Roadburn 2023 - Jour 4 - Dimanche 23 - Sunday Blacky Sunday

Roadburn 2023 Jour 4 - Dimanche 23 - Sunday Blacky Sunday (dossier)
 

 

Déjà la dernière fois que nous venons boire le café dans notre café, dont nous sommes semble-t-il désormais des habitués. Un peu de nostalgie commence déjà à s'emparer de nous en pensant qu'après cette journée, c'est déjà fini, et qu'il va falloir reprendre la route demain pour regagner des contrées plus casanières et moins saturées. Mais il y a encore du boulot, parce qu'aujourd'hui, c'est la journée plus orientée black metal qui s'amorce.

 

Pingouins : Personnellement, cette journée placée en fin de fest me va bien, car il s'agit stylistiquement de celle qui me parlait le moins, et où j'avais coché le moins de noms sur ma liste (d'autant plus depuis que White Ward ont annulé leur venue), ce qui me permettait d'aller vadrouiller et découvrir selon l'humeur, en me laissant porter.

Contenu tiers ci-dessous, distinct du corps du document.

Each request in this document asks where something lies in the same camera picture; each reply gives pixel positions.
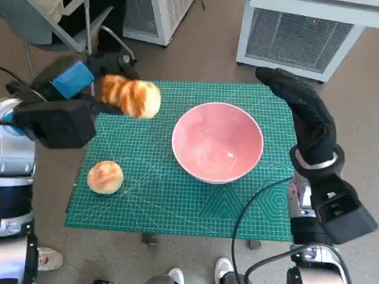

C'est ainsi que je passerai voir le doom sludge avec un petit côté death (dans mes souvenirs un peu flous) de la collaboration entre Elizabeth Colour Wheel et Ethan Lee McCarthy, sans que ça ne me laisse une impression particulièrement exaltée : sympa mais sans plus pour moi à ce moment-là du festival, et je ne resterai que pour quelques morceaux avant d'aller retrouver mes compères, attablés pas loin du Hall of Fame en attendant que commence le set de Decline Of The I.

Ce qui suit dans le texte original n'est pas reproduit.